- Film poster
- Directed by: Megha Ramaswamy
- Written by: Megha Ramaswamy Shreya Vaidya
- Produced by: Abhay Deol Apoorva Bakshi Pooja Kohli Sanjay Bachani
- Starring: Abhay Deol; Yashaswini Dayama; Karanvir Malhotra; Priyanka Bose; Monica Dogra; Manu Rishi; Sulabha Arya;
- Cinematography: Johan Heurlin Aidt
- Edited by: Arindam Ghatak
- Music by: Sagar Desai
- Production company: FilmKaravan
- Distributed by: Netflix
- Release dates: 14 April 2019 (Indian Film Festival of Los Angeles); 20 May 2020;
- Running time: 92 minutes
- Country: India
- Languages: Hindi; English;

= What Are the Odds =

What Are the Odds is a 2019 Indian Hinglish drama film directed by Megha Ramaswamy. Starring Abhay Deol, Yashaswini Dayama and Karanvir Malhotra, the film tells the story of two unintentional teenage friends who end up spending an entire day together.

The film premiered at the closing night gala for the Indian Film Festival of Los Angeles in 2019, and was released on Netflix on 20 May 2020.

==Cast==
- Abhay Deol as Valmik Burman
- Yashaswini Dayama as Vivek
- Karanvir Malhotra as Ashwin
- Priyanka Bose as Paloma
- Monica Dogra as Monica Dogra
- Manu Rishi as Rimpu
- Sulabha Arya

==Release and reception==
Initially titled The Odds, the film met with favourable reviews following its world premiere at IFFLA 2019's closing gala - being called "a kind of story about growing up in India today unlike anything seen before." The film went on to show in the Global Village selection for Shanghai International Film Festival and the Taipei Film Festival. Film reviewer Hong Wen compared the symmetrical image structure coupled with the sweet and quirky style to be a cross reminiscent of "Wes Anderson walks into Emily's Whimsical World", lauding the independent, rebellious spirit of the film. In an interview with the Hindu, Ramaswamy revealed the film's playful tone was inspired by filmmakers like John Hughes and Sai Paranjpye, expressing that she wanted to showcase a more grounded representation of Indian millennials through the film.

The film launched to mostly positive reviews on Netflix, trending #2 on the top movies in India on Netflix at the time of release and being featured in GQ's "top-content-to-watch" list. Saibal Chatterjee of NDTV wrote: "What Are the Odds? doesn't tick boxes. It reinvents them. In the process, it trades superficial dazzle for a deep, lasting enchantment." Ashameera Aiyappan of The New Indian Express called it a "charming new age fairy tale", lauding the film's use of an outlandish screenplay, staging and narration to present a package that is colourful, vibrant and innocent. The film has been praised for its performances, cinematography, music and eccentric visual style.

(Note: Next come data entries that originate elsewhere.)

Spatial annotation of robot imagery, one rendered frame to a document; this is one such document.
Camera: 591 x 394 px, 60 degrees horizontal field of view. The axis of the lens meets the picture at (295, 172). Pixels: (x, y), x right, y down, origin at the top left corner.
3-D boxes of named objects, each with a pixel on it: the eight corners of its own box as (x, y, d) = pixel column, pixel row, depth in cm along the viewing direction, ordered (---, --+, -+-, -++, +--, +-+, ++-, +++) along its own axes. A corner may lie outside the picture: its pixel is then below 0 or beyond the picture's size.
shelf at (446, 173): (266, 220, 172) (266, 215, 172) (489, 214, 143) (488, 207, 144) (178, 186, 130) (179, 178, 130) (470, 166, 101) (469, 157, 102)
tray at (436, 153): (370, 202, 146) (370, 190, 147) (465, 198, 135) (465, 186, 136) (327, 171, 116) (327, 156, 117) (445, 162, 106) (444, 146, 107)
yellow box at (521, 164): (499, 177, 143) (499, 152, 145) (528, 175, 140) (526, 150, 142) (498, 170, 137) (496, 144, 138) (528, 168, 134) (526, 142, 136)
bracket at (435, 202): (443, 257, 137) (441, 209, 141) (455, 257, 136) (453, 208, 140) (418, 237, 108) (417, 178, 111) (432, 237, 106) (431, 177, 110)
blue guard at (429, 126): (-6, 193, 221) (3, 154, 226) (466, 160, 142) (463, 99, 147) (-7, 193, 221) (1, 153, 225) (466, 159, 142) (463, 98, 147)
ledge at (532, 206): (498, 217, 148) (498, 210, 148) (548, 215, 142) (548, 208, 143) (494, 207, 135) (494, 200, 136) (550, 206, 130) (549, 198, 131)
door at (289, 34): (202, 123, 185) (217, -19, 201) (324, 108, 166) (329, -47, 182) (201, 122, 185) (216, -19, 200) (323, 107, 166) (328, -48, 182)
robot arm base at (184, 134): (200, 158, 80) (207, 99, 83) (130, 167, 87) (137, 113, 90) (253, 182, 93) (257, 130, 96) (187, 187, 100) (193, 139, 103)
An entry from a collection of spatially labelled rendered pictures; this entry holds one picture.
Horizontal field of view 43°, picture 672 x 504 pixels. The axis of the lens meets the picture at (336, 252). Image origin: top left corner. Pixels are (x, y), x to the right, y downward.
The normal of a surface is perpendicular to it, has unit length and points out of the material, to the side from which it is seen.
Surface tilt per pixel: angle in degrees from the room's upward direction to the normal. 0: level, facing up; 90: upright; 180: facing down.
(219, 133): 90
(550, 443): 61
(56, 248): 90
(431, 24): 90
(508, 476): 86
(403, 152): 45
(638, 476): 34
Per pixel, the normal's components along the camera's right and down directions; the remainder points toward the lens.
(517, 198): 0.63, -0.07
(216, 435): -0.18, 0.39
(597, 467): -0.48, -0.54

However, a few have criticized the film for preferring flash over substance. Pankhuri Shukla of The Quint felt that the film "has the ambitious drive of a cute slice-of-life YA film that is also visually fascinating, but barely dips its toes in the genre." Rahul Desai of Film Companion called the film a "pretty but pointless flight of fancy" comparing it to an over-playful bundle of puppy energy – chasing its own tail, and eventually accomplishing nothing while wanting to be a bit of everything. On this note, Devansh Sharma of Firstpost pondered if the "lack of coherency" was an intentional aspect of the film's eccentric narrative vocabulary, eventually dismissing the notion because its "narrative tilts towards logic whenever it is convenient, and distances itself from insanity whenever it pleases."